■ Work to be completed
Write out again the entries from the first line to the line that includes "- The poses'", keeping both of those lines.

Records from a data collection

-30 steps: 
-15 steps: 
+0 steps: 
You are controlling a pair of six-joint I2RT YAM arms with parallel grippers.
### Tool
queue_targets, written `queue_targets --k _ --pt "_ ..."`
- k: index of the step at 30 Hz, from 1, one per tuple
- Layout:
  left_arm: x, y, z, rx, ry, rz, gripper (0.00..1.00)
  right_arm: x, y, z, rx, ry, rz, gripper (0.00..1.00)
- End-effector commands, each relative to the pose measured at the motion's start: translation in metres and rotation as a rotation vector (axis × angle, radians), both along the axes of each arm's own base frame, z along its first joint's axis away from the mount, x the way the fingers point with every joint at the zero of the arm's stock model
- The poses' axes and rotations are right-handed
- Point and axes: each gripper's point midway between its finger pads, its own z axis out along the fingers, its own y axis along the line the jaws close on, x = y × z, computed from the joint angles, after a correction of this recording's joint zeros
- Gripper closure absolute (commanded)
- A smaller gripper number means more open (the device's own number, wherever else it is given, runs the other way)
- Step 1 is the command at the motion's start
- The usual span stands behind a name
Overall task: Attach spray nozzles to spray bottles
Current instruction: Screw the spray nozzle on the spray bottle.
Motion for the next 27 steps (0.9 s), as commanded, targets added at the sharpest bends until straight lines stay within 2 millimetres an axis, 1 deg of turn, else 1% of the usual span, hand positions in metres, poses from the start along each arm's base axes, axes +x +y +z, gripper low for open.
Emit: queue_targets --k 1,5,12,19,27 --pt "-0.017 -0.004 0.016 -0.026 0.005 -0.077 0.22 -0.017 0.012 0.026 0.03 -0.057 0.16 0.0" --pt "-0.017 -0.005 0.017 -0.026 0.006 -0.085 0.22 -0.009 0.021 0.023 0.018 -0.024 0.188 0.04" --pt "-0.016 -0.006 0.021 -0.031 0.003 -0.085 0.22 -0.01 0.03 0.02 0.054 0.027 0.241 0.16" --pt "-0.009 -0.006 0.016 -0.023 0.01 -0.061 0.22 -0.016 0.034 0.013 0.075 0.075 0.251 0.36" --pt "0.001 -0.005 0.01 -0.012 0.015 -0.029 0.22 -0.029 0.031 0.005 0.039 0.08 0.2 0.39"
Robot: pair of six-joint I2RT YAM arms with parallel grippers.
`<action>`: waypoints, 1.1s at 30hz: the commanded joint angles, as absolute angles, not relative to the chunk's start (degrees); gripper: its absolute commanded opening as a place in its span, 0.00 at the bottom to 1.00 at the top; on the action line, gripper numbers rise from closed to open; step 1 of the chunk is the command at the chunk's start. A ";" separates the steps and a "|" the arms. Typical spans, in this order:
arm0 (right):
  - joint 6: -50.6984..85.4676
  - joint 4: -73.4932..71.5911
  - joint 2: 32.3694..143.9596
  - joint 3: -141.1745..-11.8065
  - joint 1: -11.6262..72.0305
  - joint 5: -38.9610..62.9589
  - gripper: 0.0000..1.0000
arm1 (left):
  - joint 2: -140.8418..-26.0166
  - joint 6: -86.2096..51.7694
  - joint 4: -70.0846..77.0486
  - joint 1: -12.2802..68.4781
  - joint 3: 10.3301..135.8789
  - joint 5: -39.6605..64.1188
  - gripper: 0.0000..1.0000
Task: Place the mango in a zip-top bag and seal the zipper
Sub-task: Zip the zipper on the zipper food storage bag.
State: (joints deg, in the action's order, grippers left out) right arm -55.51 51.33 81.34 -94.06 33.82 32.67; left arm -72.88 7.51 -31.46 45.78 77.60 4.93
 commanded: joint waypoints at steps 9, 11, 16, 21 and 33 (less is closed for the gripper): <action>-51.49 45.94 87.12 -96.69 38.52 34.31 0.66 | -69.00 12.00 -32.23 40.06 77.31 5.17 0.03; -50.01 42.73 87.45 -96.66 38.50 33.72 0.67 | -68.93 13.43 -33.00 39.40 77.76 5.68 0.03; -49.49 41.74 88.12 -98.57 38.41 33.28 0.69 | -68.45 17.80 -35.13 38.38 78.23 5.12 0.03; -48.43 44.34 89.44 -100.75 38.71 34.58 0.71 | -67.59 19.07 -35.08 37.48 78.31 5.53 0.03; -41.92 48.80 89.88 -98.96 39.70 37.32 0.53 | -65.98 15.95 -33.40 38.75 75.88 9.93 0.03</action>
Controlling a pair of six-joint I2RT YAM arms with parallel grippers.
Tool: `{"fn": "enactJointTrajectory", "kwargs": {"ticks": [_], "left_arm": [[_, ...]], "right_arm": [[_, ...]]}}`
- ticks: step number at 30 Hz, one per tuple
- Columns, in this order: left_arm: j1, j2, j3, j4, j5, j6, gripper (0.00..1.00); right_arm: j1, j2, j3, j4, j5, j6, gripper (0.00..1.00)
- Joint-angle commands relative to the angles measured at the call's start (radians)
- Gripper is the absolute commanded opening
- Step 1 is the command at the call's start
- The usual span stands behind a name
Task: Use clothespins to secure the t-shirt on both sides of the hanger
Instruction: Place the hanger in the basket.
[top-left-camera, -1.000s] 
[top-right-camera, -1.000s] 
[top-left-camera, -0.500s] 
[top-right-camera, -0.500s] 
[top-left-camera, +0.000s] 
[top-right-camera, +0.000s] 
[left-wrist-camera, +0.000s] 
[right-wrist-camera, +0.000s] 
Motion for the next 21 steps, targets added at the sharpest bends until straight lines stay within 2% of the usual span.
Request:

■ Answer area
-30 steps: 
-15 steps: 
+0 steps: 
You are controlling a pair of six-joint I2RT YAM arms with parallel grippers.
### Tool
queue_targets, written `queue_targets --k _ --pt "_ ..."`
- k: index of the step at 30 Hz, from 1, one per tuple
- Layout:
  left_arm: x, y, z, rx, ry, rz, gripper (0.00..1.00)
  right_arm: x, y, z, rx, ry, rz, gripper (0.00..1.00)
- End-effector commands, each relative to the pose measured at the motion's start: translation in metres and rotation as a rotation vector (axis × angle, radians), both along the axes of each arm's own base frame, z along its first joint's axis away from the mount, x the way the fingers point with every joint at the zero of the arm's stock model
- The poses' axes and rotations are right-handed

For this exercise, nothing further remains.